START MATERIAL FOR THE TASK

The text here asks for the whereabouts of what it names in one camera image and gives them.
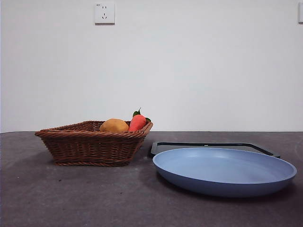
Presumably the white wall socket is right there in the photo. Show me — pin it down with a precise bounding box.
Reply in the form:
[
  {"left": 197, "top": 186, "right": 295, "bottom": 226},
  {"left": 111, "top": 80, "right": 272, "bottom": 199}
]
[{"left": 94, "top": 1, "right": 116, "bottom": 25}]

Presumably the yellow-brown potato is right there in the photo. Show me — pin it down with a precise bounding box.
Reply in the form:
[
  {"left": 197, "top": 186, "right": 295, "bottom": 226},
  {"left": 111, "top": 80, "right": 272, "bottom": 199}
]
[{"left": 99, "top": 118, "right": 130, "bottom": 133}]

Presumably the blue round plate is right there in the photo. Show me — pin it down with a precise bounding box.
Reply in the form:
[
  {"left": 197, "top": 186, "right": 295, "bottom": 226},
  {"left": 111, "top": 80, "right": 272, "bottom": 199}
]
[{"left": 152, "top": 147, "right": 297, "bottom": 198}]

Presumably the brown wicker basket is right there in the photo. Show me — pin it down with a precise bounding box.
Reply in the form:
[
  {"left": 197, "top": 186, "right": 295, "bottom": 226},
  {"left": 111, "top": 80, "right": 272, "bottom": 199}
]
[{"left": 35, "top": 120, "right": 154, "bottom": 166}]

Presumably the black rectangular tray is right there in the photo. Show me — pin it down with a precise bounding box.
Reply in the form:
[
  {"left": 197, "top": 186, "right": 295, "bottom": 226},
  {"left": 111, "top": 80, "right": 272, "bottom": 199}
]
[{"left": 149, "top": 141, "right": 281, "bottom": 159}]

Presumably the orange carrot with green leaves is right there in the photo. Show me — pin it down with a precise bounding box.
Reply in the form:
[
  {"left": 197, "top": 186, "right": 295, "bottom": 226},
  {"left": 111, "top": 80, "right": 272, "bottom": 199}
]
[{"left": 128, "top": 107, "right": 152, "bottom": 132}]

END MATERIAL FOR THE TASK

## WORK INSTRUCTION
From the listing above, print every entry precisely and drop the pictures.

## RESPONSE TO THE EXERCISE
The text here asks for the whereabouts of what it names in one camera image and gives them.
Presumably the white wall socket is right there in the photo. Show me — pin it down with a precise bounding box.
Reply in the form:
[
  {"left": 197, "top": 186, "right": 295, "bottom": 226},
  {"left": 111, "top": 80, "right": 272, "bottom": 199}
]
[{"left": 94, "top": 1, "right": 116, "bottom": 25}]

Presumably the yellow-brown potato is right there in the photo. Show me — pin it down with a precise bounding box.
Reply in the form:
[
  {"left": 197, "top": 186, "right": 295, "bottom": 226},
  {"left": 111, "top": 80, "right": 272, "bottom": 199}
]
[{"left": 99, "top": 118, "right": 130, "bottom": 133}]

Presumably the blue round plate is right there in the photo. Show me — pin it down with a precise bounding box.
Reply in the form:
[
  {"left": 197, "top": 186, "right": 295, "bottom": 226},
  {"left": 111, "top": 80, "right": 272, "bottom": 199}
]
[{"left": 152, "top": 147, "right": 297, "bottom": 198}]

Presumably the brown wicker basket is right there in the photo. Show me — pin it down with a precise bounding box.
Reply in the form:
[
  {"left": 197, "top": 186, "right": 295, "bottom": 226},
  {"left": 111, "top": 80, "right": 272, "bottom": 199}
]
[{"left": 35, "top": 120, "right": 154, "bottom": 166}]

Presumably the black rectangular tray is right there in the photo. Show me — pin it down with a precise bounding box.
Reply in the form:
[
  {"left": 197, "top": 186, "right": 295, "bottom": 226},
  {"left": 111, "top": 80, "right": 272, "bottom": 199}
]
[{"left": 149, "top": 141, "right": 281, "bottom": 159}]

Presumably the orange carrot with green leaves is right there in the photo. Show me — pin it down with a precise bounding box.
Reply in the form:
[
  {"left": 197, "top": 186, "right": 295, "bottom": 226},
  {"left": 111, "top": 80, "right": 272, "bottom": 199}
]
[{"left": 128, "top": 107, "right": 152, "bottom": 132}]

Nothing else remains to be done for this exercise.